Results suggest that metal contamination in sediments varied and depended on where the sediments were taken. Sediment from the harbour area had the highest contamination levels and was particularly enriched with lead and zinc. Nearby industries and shipping are the likely sources for this pollution.
Sediment taken from around two flood gates also had high levels of metal contamination. Freshwater from the hinterland, containing treated wastewater from domestic, agricultural and industrial sources is released via the floodgates into the bay area and is the most probable source of the metal contamination. Although harbour sludge from dredging is discarded in the centre of Jade Bay, strong tidal movements quickly redistribute or re-suspend some of the sediment in the water and consequently the basin’s bottom sediments were not heavily polluted. However, they were strongly enriched with cadmium, probably mainly from natural sources.
Compared with background levels, suspended particulate matter was enriched with the metals, copper, lead and zinc and concentrations of these metal contaminants were higher in summer than in winter.

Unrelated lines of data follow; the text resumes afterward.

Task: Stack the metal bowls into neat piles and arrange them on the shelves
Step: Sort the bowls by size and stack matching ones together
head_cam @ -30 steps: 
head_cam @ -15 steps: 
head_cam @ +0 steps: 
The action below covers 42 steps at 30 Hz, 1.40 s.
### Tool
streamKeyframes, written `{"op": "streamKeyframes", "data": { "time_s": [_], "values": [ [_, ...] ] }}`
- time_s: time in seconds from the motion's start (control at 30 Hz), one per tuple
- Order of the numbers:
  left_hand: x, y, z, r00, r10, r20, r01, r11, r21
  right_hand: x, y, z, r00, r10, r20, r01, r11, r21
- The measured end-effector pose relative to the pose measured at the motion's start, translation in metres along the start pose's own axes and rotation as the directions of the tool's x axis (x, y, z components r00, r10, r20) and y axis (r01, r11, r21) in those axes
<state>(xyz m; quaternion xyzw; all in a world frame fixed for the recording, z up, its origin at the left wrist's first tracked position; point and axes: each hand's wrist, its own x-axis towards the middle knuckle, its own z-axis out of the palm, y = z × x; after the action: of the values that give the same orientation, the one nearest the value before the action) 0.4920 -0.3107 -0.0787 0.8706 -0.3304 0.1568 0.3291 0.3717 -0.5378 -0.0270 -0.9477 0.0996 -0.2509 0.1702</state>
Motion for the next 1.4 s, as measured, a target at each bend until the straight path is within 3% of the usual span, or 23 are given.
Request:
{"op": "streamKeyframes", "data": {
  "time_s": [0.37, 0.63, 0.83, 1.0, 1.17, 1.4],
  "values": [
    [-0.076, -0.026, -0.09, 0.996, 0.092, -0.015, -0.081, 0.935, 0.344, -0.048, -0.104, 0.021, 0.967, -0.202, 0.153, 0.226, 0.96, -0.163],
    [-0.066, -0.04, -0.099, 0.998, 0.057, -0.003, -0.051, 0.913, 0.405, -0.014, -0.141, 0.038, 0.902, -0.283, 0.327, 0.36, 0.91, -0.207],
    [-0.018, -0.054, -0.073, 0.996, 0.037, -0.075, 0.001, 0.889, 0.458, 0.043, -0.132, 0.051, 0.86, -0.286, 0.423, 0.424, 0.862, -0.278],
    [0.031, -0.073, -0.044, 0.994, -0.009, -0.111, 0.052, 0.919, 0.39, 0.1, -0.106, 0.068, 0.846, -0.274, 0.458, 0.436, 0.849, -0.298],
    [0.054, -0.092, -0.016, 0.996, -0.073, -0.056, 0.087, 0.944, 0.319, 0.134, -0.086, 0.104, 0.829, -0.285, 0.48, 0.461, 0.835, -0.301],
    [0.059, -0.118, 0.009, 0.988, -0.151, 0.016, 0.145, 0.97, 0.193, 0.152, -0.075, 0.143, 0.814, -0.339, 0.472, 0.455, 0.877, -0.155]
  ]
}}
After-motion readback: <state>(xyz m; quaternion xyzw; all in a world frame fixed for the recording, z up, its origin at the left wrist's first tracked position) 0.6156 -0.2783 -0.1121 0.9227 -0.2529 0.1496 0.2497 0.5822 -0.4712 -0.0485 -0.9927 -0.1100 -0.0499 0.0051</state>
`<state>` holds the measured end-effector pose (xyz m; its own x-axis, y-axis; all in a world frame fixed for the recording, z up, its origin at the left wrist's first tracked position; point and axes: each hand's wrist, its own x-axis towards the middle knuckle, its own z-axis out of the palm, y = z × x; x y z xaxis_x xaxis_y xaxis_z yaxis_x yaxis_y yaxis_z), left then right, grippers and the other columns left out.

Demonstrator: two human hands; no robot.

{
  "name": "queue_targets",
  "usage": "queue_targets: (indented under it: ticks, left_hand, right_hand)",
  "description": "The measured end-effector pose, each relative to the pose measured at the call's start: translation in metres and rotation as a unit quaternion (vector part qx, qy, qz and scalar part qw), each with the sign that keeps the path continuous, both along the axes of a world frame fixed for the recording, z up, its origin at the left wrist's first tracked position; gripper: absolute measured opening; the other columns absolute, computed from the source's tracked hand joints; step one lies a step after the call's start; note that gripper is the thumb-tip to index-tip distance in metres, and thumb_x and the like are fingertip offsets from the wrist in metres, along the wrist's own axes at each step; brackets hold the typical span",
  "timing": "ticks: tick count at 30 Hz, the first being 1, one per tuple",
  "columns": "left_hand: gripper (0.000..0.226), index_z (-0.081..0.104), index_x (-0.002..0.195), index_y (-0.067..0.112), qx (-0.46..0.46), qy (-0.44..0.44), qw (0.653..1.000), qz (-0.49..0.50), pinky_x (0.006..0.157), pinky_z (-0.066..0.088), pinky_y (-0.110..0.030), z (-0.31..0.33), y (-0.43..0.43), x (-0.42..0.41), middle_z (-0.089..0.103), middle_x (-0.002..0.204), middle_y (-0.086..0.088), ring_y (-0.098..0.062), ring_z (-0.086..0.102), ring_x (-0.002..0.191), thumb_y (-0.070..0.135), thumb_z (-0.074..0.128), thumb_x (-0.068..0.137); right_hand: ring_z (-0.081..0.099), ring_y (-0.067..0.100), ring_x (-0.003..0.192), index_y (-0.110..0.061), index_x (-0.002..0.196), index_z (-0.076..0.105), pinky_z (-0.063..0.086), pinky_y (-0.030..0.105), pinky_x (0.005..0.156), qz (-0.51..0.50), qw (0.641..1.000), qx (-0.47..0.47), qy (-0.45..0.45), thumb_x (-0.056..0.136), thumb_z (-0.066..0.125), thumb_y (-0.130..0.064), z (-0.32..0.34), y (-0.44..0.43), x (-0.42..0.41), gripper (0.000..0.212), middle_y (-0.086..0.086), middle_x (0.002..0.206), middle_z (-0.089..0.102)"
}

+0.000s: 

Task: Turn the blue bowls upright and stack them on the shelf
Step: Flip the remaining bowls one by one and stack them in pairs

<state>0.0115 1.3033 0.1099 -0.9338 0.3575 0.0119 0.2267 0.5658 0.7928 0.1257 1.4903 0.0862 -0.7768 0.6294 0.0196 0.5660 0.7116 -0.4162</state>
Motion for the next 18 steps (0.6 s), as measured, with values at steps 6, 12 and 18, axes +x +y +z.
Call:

This may be caused by increased levels of organic particulate matter available as surfaces for the metals to bind to in the water in summer.
Results of this study may help in marine monitoring programmes for metal contamination, such as within the OSPAR Convention1, which is designed to protect the north-east Atlantic Ocean’s marine environment. Under the OSPAR Convention, ecotoxicological assessment criteria (EAC) represent a range of contaminant concentrations within which no short-term harm to the marine environment or living organisms is likely. In this study, only the concentration of arsenic on particles suspended in the water in the Jade area was higher than the upper limit of the EAC. Compared with background levels, current contamination levels are not high enough to suggest there is significant metal pollution from human activities in the Jade area.